Louis XIV, France's Sun King, had the longest reign in European history (1643-1715). During this time he brought absolute monarchy to its height, established a glittering court at Versailles, and fought most of the other European countries in four wars. The early part of his reign (1643-61), while Louis was young, was dominated by the chief minister Cardinal Mazarin. In the middle period (1661-85) Louis reigned personally and innovatively, but the last years of his personal rule (1685-1715) were beset by problems.
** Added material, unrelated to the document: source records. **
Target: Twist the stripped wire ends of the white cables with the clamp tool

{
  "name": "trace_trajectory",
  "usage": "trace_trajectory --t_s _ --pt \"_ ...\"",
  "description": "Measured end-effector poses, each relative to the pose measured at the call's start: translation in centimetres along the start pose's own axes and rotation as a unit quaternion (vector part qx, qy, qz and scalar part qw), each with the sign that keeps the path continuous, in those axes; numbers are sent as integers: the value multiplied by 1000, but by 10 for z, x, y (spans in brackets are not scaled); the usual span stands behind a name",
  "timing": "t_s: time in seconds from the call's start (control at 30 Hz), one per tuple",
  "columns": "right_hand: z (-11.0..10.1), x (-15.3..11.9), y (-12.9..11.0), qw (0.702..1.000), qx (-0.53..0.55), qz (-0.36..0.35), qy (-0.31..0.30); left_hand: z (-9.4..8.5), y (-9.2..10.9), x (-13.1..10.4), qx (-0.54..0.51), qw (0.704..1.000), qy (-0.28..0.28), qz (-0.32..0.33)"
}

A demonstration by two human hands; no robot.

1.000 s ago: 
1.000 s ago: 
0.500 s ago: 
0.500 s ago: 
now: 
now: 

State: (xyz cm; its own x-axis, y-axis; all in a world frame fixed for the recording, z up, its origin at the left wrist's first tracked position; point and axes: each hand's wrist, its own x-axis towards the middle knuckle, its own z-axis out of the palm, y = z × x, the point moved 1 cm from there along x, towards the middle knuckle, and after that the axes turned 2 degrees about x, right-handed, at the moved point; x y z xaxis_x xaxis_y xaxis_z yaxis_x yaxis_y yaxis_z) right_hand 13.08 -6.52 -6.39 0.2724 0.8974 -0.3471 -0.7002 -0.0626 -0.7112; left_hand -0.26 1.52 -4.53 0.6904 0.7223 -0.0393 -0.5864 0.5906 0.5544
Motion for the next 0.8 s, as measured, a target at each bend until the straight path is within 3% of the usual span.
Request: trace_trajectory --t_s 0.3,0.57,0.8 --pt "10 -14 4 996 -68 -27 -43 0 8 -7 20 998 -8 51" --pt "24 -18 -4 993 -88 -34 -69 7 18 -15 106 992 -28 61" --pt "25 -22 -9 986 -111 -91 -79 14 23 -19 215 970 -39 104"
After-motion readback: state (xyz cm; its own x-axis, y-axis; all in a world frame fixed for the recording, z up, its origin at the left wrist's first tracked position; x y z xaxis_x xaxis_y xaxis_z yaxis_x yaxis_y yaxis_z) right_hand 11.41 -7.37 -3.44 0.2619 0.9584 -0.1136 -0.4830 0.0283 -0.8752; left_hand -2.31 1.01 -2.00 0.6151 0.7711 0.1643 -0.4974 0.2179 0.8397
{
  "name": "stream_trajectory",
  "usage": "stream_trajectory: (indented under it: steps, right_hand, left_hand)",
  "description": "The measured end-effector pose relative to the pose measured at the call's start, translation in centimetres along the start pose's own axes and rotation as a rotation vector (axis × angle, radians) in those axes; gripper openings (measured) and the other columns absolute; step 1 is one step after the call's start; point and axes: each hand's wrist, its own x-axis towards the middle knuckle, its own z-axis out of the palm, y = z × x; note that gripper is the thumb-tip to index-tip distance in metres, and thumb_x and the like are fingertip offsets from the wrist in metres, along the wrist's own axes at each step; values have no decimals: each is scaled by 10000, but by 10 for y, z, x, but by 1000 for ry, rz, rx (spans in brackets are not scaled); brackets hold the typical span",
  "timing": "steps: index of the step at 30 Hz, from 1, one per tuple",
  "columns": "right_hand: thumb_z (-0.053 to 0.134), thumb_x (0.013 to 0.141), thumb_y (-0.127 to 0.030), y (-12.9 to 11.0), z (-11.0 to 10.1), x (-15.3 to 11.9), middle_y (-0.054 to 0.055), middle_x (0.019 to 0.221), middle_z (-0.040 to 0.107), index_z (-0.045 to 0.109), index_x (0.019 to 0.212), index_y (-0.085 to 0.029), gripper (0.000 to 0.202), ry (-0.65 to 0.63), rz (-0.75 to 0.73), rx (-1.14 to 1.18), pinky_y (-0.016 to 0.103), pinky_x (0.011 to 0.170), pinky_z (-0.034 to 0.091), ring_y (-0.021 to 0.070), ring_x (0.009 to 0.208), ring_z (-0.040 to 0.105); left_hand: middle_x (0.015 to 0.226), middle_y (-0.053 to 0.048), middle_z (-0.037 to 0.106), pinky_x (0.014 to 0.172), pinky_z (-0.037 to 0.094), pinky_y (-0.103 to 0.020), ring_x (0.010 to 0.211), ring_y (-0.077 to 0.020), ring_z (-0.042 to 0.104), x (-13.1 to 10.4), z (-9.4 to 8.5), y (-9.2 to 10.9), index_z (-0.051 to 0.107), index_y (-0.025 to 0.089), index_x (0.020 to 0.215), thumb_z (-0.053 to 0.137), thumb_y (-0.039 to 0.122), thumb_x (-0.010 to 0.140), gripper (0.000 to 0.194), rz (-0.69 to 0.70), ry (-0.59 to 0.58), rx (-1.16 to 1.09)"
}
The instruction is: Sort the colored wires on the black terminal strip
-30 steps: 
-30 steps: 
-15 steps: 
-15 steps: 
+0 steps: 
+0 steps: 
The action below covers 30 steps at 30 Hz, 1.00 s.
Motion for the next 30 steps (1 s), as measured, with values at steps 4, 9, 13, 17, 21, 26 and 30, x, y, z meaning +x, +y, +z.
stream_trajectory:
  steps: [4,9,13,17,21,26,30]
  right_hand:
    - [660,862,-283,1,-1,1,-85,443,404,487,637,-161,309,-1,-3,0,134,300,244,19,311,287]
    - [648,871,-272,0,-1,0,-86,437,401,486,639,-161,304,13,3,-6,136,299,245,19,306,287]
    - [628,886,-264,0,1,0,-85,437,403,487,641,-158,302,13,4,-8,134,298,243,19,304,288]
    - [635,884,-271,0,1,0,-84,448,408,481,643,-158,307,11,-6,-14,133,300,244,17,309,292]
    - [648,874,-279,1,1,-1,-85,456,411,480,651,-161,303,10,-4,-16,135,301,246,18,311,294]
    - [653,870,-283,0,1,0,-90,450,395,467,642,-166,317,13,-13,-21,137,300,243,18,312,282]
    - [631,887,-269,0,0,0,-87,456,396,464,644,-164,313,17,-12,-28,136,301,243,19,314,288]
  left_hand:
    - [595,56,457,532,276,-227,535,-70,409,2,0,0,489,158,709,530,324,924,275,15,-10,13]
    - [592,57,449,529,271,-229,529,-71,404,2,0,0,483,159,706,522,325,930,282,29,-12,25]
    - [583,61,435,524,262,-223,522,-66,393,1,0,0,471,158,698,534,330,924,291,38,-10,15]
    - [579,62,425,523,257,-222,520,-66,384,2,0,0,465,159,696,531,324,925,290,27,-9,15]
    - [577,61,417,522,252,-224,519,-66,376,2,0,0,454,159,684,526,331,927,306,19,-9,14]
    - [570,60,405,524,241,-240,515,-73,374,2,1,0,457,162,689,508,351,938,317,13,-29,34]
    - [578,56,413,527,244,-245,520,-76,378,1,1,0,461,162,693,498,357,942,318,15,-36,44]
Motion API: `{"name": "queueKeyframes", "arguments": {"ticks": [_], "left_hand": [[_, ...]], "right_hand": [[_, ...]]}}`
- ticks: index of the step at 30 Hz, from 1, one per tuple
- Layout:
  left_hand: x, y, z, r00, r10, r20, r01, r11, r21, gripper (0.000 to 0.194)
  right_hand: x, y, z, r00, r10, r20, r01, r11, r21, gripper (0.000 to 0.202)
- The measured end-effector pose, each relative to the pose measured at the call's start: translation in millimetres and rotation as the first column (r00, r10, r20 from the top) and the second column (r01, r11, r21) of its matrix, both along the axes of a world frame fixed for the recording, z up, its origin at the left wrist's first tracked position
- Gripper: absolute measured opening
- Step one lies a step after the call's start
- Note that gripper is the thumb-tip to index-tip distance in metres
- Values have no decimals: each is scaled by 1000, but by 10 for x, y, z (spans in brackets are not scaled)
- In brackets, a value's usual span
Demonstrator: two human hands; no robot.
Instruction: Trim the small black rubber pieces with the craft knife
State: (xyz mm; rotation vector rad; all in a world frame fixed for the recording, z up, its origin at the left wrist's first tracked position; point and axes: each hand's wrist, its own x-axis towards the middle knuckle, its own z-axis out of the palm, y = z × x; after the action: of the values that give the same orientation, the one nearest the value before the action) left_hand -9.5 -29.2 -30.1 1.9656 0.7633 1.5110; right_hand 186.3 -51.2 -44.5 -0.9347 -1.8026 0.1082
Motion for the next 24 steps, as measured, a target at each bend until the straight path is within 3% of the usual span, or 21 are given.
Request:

Born on Sept. 5, 1638, Louis was the first, regarded as "god-given," child of the long-married Louis XIII and his Habsburg wife, Anne of Austria. He succeeded his father on the throne at the age of four. However, he was also a neglected child, cared for by servants. Once he almost drowned in a pond because no one was watching him. However, his mother, Anne of Austria who caused the neglect, instilled in him a lasting fear of "crimes committed against God". While his mother was regent the great nobles and the judges of the parlement of Paris launched a major but uncoordinated revolt (the Fronde of 1648-53) in reaction to the centralizing policies of Louis XIII's minister Cardinal Richelieu and his successor, Mazarin. The royal family was twice driven out of Paris, and at one point Louis XIV and Anne were held under virtual arrest in the royal palace in Paris. This civil war brought Louis XIV poverty, misfortune, fear, humiliation, cold and hunger. This shaped his character and he would never forgive either Paris, the nobles, or the common people. Cardinal Mazarin was victorious in 1653 and constructed an extraordinary administration for the kingdom.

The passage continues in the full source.